Subsequent explorers would employ other tactics to try to look inconspicuous. Some would travel barefoot. Others traveled armed and with mules, which served the undesired purpose of making them stand out. Burke said that their goals included serving their empire.

“Ardent patriots, their decision to explore the Sahara and especially Morocco was, above all, a patriotic one,” he said. “By mapping previously unknown territories for France, they were contributing to the expansion of the empire and even more to the spread of progress.”

Students had favorable reviews of the professor’s lecture. Stephanie Hassell, a third-year doctoral student in history, said she enjoyed the discussion portion of the talk, in which the research approaches of French and British explorers of that age were compared. She also learned more about French ethnographers’ use of disguise.

“I didn’t know that the practice of disguise was so prominent,” Hassell said. “I didn’t know that this was a common practice for French ethnographers, and so I was immediately curious as to the extent to which British ethnographers did that.”
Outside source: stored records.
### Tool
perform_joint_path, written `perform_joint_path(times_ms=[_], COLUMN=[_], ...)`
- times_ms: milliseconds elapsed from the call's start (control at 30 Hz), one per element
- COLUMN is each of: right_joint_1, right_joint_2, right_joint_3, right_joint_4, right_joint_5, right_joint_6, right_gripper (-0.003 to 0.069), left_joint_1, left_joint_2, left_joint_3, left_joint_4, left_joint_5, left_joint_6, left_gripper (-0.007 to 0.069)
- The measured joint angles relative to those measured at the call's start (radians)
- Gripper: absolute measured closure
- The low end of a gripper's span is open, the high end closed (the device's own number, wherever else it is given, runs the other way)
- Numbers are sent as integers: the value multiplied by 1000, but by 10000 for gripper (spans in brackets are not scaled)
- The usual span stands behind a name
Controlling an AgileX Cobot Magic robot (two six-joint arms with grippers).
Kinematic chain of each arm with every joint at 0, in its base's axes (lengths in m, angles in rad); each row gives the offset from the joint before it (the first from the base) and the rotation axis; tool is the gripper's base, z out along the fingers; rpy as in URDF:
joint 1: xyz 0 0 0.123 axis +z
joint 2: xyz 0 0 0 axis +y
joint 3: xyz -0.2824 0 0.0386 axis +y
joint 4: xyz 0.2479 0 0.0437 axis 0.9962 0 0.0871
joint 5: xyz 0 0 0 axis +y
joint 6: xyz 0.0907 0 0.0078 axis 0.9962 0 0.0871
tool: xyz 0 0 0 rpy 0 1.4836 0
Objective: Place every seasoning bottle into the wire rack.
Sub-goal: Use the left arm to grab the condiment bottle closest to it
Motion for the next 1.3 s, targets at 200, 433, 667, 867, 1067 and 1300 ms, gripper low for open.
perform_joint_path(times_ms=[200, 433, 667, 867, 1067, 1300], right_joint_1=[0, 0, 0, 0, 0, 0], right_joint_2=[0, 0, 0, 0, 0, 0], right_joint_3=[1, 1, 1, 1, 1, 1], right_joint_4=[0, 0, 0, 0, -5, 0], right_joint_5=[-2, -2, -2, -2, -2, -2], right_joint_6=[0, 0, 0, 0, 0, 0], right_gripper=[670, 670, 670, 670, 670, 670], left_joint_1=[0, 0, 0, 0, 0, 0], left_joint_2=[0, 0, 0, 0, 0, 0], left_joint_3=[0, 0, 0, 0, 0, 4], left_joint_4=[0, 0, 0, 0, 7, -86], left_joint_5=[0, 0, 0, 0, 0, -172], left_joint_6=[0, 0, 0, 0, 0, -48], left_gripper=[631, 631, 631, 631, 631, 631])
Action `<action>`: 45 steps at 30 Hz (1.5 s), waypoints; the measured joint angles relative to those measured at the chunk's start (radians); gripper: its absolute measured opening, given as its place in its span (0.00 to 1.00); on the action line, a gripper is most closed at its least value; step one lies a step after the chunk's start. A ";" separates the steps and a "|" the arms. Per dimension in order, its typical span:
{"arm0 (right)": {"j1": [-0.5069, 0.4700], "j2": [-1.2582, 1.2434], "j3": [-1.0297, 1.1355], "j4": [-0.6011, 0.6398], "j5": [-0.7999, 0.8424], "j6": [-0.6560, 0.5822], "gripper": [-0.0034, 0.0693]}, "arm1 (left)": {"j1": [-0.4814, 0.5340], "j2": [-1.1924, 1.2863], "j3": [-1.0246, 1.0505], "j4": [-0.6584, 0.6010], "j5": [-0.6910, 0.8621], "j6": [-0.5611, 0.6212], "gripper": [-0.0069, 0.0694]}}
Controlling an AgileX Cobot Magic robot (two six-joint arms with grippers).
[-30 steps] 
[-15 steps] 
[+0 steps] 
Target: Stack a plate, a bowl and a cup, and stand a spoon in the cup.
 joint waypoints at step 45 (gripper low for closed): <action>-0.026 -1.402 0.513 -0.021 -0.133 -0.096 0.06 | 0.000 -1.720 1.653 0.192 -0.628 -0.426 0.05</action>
Erin Pettigrew, also a third-year doctoral student in history, said she found the talk fascinating. Pettigrew’s area of concentration is African history. She plans to conduct research in the West African nation of Mauritania.

This quarter she is teaching a course called “Colonial Anthropologists and the Production of Knowledge about Africa: Inadvertent Imperialists.” Burke’s talk brought up some points to think about as Pettigrew proceeds with her studies.

“It made me think about my identity as a non-African and how that can affect the sort of information that one gets in interviews,” Pettigrew said. “I definitely do not dress in disguise, but I’ve thought about that as being something that can help you or something that could work against you and what that could mean for my own work.”

The lecture was co-sponsored by the Mediterranean Studies Forum, the Center for African Studies and the French Culture Workshop.